US scientists have discovered large reservoirs of salt water under the glaciers of West Antarctica. The discovery will help to understand the mechanisms that are moving glaciers rapidly towards the sea, raising the level of the oceans.
Antarctic ice is constantly moving and drains into the sea by ice currents that form in the interior of the continent. It’s a natural process, which scientists monitor with GPS and satellite imagery.
The problem is that these currents are much faster than expected. This could mean that we are facing a total collapse of the glaciers of West Antarctica, says Heitor Evangelista, a specialist in climate change at Uerj (University of the State of Rio de Janeiro).
Glaciers on the edges of the continent act as a dam for the ice mass contained in the interior, holding and stabilizing it, mainly the Pine Island, Getz and Thwaites glaciers in West Antarctica. They already show cracking and advanced melting.
The collapse of glaciers in that region would raise sea levels by 1.3 meters. It would be an extraordinary change. For comparison purposes, from the beginning of the Industrial Revolution until today, there has been a rise of 18 cm in sea level.
“It is a very unstable scenario and conducive to a cataclysmic phenomenon, which could completely change the global sea level. And this could happen slowly or catastrophically”, says Evangelista.
The possible collapse of these glaciers is the main topic debated among Antarctic scholars today, adds the expert.
The discovered reservoirs are in an unstable region of Antarctica, below the Whillans Ice Stream, which already moves ice by about a meter a day — very fast for glacial ice.
“It is something very worrying, hence the discovery of these groundwater reservoirs has been published in the journal Science”, says the researcher.
Reservoirs may be one of the factors that explain the greater speed of ice currents, as they have been found to feed subglacial rivers and lakes, which lubricate the bases of glaciers and accelerate their slide towards the sea, raising the level of the oceans.

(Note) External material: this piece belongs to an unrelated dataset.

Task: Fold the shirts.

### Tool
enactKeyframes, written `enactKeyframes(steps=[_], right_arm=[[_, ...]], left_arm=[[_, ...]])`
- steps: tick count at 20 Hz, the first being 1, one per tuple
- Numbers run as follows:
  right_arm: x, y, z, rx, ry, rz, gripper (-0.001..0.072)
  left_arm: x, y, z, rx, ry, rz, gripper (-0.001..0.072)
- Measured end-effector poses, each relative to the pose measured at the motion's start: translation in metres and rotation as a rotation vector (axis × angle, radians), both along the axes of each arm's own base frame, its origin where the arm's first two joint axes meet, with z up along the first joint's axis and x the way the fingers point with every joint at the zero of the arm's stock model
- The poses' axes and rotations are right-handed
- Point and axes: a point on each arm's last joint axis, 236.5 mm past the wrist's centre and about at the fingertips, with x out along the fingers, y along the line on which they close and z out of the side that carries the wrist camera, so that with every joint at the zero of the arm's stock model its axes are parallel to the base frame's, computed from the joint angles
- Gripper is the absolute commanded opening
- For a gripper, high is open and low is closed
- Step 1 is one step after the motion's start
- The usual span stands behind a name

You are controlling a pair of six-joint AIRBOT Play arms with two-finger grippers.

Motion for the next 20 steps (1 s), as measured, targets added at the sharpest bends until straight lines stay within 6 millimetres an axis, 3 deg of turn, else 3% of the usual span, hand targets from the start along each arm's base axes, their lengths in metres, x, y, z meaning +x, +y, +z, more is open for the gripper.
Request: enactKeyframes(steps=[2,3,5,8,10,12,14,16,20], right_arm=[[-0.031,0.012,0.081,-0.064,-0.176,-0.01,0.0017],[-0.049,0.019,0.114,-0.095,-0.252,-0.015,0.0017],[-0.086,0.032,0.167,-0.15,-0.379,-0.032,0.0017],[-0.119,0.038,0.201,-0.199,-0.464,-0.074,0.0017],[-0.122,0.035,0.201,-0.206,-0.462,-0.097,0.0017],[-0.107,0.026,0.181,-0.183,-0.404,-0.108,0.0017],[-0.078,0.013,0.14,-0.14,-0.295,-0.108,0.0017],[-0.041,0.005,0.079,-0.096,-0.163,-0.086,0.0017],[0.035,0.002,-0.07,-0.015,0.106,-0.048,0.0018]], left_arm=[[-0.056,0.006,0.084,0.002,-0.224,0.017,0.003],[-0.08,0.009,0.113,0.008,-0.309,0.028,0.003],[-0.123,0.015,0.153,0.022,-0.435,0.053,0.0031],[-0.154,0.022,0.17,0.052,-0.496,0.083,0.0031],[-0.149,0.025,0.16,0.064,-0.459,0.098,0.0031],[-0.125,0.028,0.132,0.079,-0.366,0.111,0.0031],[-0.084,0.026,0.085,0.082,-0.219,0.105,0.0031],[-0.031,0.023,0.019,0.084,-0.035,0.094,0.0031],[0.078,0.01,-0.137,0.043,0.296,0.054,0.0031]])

Previous research has shown that flooding subglacial lakes in East Antarctica increases the speed of ice flow.
Instability in the western part of Antarctica has been extensively studied for decades. Large portions of its bed are below sea level and sloping inland. The retreat of the ice edges in this region would allow the invasion of seawater, causing rapid destabilization and disintegration of the entire glacier.
Scientists have recorded record temperatures in Antarctica, shrinkage and cracks in continental and floating ice (flyes) due to global warming caused by human action. Recently, a heat wave with temperatures of up to 40°C in the eastern part of Antarctica caused the detachment of an ice cap with a surface equivalent to that of the city of Los Angeles.
The newly discovered reservoirs are contained in kilometer-deep sedimentary basins that lie beneath subglacial rivers and lakes and are separated from them by a thin layer of tilite, a sedimentary rock common in glaciers. Above the lakes and rivers is the thick layer of Antarctic ice with an average thickness of 2.5 km.
The reservoirs are made up of “fossil” marine waters, housed there more than 5,000 years ago, when the sea flooded the region in a warm period on Earth, when the glaciers were partially thawed. It is speculated that there is a connection between the reservoirs and the current sea.
“The next step is to incorporate deep groundwater into the study models,” said lead study author Chloe Gustafson, from Columbia University (USA), in an interview with Sheet.
Subglacial rivers and lakes were already known to science. It was once believed that the ice rested directly on the rocky soil of the continent. Today, it is known that these aquifers are spread across Antarctica, such as the giant and deep Lake Vostok, discovered by a Russian team in 1996 and which has live microorganisms in its interior.
For the researchers, there is also life in the reservoirs. “Our observations suggest that sedimentary basins are likely inhabited by microbial communities adapted to seawater,” they wrote in the paper.
Gustafson told Sheet that “it would be amazing if we could directly access the reservoirs, but with current subglacial drilling equipment it would be very difficult. It’s an engineering challenge.”
The discovery was made after a 2018 expedition to Antarctica made up of Gustafson, Kerry Key, Matthew Siegfried and mountaineer Meghan Seifert. They faced severe weather conditions, with freezing winds of 80 km/h, as you can see in the video (below) produced by the team.
They used an innovative method for discovery, magneto-telluric imaging. Equipment installed on the surface of the ice sends an electromagnetic signal towards the ground, and then the characteristics of the returning signals are analyzed. It works with a radar. As each substance reacts differently to the signal sent, it is possible to infer the characteristics of the materials found along the way.
The research was funded by the National Science Foundation (USA) and cost approximately US$ 500,000.